Stochastic shortest path problems (SSPs) are Markov decision processes with goal states and the problem is to find policies to achieve the goal with the lowest possible expected cost. Something common in this type of problem is the existence of states from which it is not possible to reach the goal, these states are called dead-end. In this case, it is important to have methods that consider the importance, not only of cost, but also of the probability of achieving the goal. In Reinforcement Learning (RL), the problem of making this trade-off between cost to goal and probability to goal has been little studied and the common strategy to deal with SSPs with dead-ends is using discounts. In some works, penalties are used on exploration in SSPs with dead-ends. However, using discounts and penalties can lead to errors in finding a policy with a desired trade-off. The GUBS criterion (Goals with Utility-Based Semantic) considers this type of trade-off without using discounts or penalties, has good semantics based on the expected utility theory and has been used to solve SSPs with dead-end states in the planning area. Thus, in this work, the GUBS criterion is used to propose the first two algorithms for RL to do a trade-off between probability to goal and cost to goal, without using discounts or penalties: the Q-learning-GUBS and Q-learning-eGUBS+Cmax.

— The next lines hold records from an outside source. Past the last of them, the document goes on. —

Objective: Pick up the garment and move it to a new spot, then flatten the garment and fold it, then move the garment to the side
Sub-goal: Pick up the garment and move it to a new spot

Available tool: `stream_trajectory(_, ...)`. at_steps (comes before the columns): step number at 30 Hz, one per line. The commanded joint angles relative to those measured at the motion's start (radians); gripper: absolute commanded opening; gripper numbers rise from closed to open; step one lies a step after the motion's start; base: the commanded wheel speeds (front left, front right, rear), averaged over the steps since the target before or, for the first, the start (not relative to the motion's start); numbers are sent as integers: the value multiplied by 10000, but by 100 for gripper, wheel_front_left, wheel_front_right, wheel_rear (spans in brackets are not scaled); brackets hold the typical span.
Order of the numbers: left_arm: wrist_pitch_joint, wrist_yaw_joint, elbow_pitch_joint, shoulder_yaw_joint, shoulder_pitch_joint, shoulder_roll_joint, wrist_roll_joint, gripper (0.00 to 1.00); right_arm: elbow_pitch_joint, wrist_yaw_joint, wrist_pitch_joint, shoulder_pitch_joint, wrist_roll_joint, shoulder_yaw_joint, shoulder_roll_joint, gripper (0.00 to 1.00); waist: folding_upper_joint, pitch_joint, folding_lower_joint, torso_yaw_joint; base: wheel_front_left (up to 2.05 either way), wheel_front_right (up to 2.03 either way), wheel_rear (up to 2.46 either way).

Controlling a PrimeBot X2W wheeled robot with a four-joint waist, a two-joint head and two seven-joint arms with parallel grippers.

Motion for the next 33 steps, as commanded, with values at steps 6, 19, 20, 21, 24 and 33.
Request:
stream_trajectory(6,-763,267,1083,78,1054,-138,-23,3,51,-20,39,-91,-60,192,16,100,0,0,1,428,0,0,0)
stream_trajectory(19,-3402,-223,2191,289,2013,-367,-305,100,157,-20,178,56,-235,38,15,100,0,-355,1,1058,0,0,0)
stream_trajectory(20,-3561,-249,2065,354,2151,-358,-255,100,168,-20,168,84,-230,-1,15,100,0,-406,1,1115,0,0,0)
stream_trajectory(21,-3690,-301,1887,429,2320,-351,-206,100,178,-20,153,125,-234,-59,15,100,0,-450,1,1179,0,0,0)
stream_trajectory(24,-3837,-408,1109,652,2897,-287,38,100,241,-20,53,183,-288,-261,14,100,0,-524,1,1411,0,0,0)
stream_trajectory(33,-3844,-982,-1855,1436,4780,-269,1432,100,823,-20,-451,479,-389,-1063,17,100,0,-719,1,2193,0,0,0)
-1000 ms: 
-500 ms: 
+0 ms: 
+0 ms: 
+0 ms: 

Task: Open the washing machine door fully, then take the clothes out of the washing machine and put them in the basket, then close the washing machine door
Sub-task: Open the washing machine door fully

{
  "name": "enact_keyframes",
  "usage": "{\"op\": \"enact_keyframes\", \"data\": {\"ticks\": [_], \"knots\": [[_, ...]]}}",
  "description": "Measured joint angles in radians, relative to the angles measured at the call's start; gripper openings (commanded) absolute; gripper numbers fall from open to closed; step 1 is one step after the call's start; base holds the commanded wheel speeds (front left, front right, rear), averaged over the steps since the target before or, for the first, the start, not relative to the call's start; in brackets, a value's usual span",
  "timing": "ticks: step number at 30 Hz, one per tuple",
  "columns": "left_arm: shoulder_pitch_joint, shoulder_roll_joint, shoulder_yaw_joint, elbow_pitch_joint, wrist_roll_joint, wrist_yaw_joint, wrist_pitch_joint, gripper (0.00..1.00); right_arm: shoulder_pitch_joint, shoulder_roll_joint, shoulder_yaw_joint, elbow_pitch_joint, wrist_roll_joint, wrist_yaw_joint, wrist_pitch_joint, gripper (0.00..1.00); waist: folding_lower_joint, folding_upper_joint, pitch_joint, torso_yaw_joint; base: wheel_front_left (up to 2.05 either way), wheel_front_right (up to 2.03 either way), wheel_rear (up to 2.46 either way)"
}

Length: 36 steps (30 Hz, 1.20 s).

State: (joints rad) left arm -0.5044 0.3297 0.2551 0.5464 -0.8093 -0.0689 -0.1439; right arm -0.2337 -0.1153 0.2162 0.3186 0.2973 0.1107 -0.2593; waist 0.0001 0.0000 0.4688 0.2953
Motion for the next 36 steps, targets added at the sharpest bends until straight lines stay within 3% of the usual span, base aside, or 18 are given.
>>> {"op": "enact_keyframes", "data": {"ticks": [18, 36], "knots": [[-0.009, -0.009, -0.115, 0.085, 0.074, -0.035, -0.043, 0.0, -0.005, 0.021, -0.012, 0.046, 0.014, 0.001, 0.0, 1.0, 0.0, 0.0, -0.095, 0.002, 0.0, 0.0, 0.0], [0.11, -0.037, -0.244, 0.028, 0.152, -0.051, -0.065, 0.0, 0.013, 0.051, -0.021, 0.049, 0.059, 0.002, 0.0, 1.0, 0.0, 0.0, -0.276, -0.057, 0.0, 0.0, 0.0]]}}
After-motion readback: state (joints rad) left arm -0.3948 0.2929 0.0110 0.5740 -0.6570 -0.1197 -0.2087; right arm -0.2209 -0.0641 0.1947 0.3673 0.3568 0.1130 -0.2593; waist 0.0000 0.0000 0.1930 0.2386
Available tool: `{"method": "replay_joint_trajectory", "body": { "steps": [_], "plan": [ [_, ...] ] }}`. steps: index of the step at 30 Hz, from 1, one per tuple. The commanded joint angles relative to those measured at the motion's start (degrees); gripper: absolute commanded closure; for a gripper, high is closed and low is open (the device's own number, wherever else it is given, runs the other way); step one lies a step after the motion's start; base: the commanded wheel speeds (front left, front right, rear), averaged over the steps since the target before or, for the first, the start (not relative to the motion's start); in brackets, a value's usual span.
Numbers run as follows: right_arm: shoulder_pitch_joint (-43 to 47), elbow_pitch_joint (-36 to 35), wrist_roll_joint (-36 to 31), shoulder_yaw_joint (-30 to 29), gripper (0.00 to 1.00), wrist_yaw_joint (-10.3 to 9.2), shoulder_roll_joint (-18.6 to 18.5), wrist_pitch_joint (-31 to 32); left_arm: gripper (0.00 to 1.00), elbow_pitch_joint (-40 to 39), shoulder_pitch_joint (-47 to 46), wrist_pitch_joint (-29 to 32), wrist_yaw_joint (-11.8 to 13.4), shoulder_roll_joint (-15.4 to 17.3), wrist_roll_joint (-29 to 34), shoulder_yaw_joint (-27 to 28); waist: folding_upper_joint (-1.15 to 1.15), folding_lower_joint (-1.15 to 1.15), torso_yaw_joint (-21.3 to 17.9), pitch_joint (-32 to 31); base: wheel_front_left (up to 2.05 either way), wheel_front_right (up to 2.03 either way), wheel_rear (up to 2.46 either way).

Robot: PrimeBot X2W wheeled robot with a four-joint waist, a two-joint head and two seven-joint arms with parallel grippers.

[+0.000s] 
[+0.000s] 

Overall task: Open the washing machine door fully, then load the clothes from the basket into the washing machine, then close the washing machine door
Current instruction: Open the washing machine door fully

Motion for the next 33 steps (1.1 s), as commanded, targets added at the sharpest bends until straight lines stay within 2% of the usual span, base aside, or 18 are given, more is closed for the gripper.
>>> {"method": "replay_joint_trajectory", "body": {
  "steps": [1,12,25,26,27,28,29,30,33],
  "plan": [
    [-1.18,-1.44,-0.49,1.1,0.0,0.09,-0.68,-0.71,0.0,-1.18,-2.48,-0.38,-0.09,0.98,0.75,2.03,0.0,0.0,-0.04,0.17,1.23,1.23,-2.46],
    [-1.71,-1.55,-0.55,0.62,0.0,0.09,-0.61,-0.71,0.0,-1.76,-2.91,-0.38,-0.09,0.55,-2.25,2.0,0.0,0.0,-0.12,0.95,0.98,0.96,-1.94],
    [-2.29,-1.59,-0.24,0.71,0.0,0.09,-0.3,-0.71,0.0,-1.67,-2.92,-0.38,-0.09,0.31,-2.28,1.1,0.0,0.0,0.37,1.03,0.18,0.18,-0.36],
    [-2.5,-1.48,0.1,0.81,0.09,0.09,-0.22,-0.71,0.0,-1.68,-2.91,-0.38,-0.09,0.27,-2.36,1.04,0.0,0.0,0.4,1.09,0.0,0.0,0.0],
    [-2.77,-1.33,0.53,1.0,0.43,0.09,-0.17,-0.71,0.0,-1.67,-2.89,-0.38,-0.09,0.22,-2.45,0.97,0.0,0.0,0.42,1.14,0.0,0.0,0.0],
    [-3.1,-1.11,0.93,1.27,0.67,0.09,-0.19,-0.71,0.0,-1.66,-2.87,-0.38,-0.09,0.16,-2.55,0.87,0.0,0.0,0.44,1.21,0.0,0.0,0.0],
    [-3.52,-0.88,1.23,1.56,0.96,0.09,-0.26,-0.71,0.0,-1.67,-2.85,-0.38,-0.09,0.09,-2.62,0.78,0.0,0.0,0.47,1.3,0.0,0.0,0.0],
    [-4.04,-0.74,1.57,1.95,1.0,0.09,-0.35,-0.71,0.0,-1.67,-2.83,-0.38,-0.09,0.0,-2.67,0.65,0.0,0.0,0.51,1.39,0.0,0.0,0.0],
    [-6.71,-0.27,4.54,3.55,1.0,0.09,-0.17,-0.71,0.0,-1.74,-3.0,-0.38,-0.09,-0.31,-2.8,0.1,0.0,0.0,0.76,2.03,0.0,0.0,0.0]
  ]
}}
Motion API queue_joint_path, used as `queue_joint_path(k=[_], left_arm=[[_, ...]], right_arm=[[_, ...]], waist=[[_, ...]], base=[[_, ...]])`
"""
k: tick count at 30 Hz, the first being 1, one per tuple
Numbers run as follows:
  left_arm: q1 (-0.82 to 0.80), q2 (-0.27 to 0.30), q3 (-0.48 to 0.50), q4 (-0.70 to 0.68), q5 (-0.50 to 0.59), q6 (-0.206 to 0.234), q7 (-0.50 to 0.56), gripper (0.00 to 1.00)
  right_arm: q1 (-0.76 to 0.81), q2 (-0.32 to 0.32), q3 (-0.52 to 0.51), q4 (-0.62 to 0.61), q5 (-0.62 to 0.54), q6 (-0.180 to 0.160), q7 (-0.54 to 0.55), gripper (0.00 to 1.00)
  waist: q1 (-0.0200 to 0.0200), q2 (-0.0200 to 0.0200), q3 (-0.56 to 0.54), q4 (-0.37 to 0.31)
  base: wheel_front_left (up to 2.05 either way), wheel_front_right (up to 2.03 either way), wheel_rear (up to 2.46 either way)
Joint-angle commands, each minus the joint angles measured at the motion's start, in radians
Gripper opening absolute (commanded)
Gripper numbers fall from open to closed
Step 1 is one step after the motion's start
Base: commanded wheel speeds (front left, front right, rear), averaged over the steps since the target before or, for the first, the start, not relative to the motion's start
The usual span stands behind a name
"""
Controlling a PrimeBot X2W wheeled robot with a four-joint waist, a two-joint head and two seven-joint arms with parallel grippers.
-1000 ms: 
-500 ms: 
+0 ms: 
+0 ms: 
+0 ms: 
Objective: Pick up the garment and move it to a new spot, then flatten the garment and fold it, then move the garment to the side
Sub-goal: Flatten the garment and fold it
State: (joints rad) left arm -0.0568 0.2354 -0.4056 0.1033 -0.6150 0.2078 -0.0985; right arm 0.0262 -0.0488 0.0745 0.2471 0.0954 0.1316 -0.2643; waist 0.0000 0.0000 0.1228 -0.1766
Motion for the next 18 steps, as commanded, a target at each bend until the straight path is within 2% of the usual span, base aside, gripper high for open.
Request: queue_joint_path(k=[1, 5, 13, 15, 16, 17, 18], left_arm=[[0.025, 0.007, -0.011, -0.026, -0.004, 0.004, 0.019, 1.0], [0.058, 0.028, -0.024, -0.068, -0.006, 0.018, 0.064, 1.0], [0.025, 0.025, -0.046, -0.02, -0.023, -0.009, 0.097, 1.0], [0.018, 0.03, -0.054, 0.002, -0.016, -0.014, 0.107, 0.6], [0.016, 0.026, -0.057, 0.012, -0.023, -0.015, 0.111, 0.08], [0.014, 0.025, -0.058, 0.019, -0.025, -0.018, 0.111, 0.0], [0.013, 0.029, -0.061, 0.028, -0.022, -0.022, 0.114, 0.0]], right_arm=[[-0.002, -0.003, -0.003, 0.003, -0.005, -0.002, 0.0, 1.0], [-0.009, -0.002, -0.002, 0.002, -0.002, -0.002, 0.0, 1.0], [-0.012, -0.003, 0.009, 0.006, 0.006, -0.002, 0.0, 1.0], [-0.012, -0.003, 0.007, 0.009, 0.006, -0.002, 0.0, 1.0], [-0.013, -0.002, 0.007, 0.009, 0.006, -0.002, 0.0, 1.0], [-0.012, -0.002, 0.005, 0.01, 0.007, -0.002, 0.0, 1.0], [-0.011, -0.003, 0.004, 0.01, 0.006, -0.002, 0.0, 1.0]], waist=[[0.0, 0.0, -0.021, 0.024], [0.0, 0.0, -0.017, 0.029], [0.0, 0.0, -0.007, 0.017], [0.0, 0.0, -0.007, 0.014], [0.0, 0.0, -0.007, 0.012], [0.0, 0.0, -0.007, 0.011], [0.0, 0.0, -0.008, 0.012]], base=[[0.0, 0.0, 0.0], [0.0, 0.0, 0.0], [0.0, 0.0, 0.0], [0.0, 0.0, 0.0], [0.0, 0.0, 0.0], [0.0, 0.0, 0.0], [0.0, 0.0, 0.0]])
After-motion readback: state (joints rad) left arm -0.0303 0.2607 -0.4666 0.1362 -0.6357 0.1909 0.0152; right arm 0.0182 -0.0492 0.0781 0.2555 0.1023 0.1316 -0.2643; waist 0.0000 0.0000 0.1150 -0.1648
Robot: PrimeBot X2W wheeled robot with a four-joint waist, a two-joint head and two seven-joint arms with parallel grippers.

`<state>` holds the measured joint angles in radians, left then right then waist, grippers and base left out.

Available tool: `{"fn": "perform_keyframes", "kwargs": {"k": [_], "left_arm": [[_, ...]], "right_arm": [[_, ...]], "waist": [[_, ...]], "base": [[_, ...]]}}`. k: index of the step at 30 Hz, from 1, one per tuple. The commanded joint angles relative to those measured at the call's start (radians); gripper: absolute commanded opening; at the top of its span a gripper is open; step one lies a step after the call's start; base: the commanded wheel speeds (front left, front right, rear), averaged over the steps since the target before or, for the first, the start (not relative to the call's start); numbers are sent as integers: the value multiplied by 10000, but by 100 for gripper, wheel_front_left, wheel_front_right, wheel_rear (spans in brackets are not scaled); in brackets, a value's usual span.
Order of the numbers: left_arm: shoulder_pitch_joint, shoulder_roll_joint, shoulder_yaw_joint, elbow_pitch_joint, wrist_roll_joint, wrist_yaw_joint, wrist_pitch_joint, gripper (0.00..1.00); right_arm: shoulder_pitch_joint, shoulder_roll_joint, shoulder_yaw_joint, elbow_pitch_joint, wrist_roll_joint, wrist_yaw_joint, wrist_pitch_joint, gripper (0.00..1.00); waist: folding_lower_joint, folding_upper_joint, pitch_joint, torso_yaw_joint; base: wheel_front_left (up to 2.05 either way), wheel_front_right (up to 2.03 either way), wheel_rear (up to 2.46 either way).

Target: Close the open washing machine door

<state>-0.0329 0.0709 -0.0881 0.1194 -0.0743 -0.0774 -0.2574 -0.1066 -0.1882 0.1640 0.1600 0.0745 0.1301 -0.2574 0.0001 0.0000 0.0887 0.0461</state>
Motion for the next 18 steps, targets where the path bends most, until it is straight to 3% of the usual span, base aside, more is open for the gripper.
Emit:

Theoretical and experimental results show that the proposed algorithms make this trade-off according to the configuration of the GUBS’ parameters (Code enabled on https://github.com/QlearningGubs/code).

Publicado
17/11/2024
POLAR, Christian Delgado; DELGADO, Karina Valdivia; FREIRE, Valdinei. Reinforcement Learning with Utility-Based Semantic for Goals. In: BRAZILIAN CONFERENCE ON INTELLIGENT SYSTEMS (BRACIS), 13. , 2024, Belém/PA. Anais [...]. Porto Alegre: Sociedade Brasileira de Computação, 2024 . p. 354-369. ISSN 2643-6264.